Deze schets van mystiek als verlangen naar zelfloosheid biedt een aanknopingspunt met het werk van Levinas. Namelijk in de indringende beschrijving die Levinas in zijn boek Over de ontsnapping (1935) geeft van de last van het moderne zelf. Het boek biedt een modelinkijk op het door zijn bewustzijn en vrijheid overbelaste moderne ik. Levinas spreekt van “het feit dat men aan zichzelf vastgeklonken is, de onvermijdelijke aanwezigheid van het ik bij zichzelf” en meent dat “deze wanhoop, dit feit van het vastgeklonken-zijn de angst uitmaakt van de walging (la nausée).”
Dat is naar mijn idee in verband te brengen met het sterke verlangen van De Kesels moderne mysticus om zichzelf te bestrijden. Levinas geeft immers niet alleen ondubbelzinnig aan dat dat hyperbewuste zelf een last is, maar ook dat hij ervan af wil. Hij wil “de ketening van het ‘ik’ aan het zelf verbreken”, dus zichzelf kwijtraken. Dat moet de ontsnapping worden waar de titel over spreekt.
In een latere fase van zijn werk echter vindt Levinas een ander antwoord voor dat verlangen naar zelfverlies. Dan wordt het minder iets wat het zelf zélf moet bewerkstelligen (door actieve zelfbestrijding, onderwerping), dan is het iets dat het zelf overkómt. Het zelf blijkt, op bepaalde momenten, te kunnen worden verrast en uit zichzelf gestoten door iets van buiten, namelijk de andere mens.

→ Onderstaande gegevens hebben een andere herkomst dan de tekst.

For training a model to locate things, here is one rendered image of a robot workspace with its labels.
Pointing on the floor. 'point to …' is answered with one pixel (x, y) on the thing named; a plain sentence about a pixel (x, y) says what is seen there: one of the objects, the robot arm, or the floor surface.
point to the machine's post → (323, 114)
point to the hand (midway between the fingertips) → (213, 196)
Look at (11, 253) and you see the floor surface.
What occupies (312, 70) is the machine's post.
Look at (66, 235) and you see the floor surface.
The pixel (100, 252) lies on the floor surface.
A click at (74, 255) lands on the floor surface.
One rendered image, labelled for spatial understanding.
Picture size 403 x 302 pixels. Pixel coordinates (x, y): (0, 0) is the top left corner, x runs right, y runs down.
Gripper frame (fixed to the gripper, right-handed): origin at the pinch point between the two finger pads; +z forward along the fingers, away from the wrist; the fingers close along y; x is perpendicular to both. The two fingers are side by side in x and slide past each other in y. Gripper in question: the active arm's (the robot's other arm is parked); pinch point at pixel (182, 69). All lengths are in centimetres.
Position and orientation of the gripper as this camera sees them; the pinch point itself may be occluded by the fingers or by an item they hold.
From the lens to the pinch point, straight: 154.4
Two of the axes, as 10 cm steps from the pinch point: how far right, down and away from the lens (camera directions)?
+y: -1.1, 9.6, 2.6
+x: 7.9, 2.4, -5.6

Er blijft, ook in het latere werk, een overeenkomst met moderne mystiek, namelijk dat door de aanraking door de Ander een diepere laag in het subject wordt aangeboord of zelfs geconstitueerd.
Maar de verschillen tussen die aanraking en de door De Kesel beschreven mystiek springen meer in het oog. Zoals gezegd is er allereerst de vaststelling dat bij Levinas de aanraking niet wordt getriggerd door het ik en zijn zelf-bestrijding, maar door de ander. Daarbij komt dat het bij Levinas gaat om korte, fragmentarische momenten, niet om het verwijlen in een permanente, stabiele wereldziel.
Maar Levinas noemt die momenten – hoe kort ook – wel transcendent, en brengt ze soms in verband met God. Het zijn momenten van zelfloosheid en overgave. Die split seconds ben ik wel geneigd mystiek te noemen, ook al hebben ze niets permanents.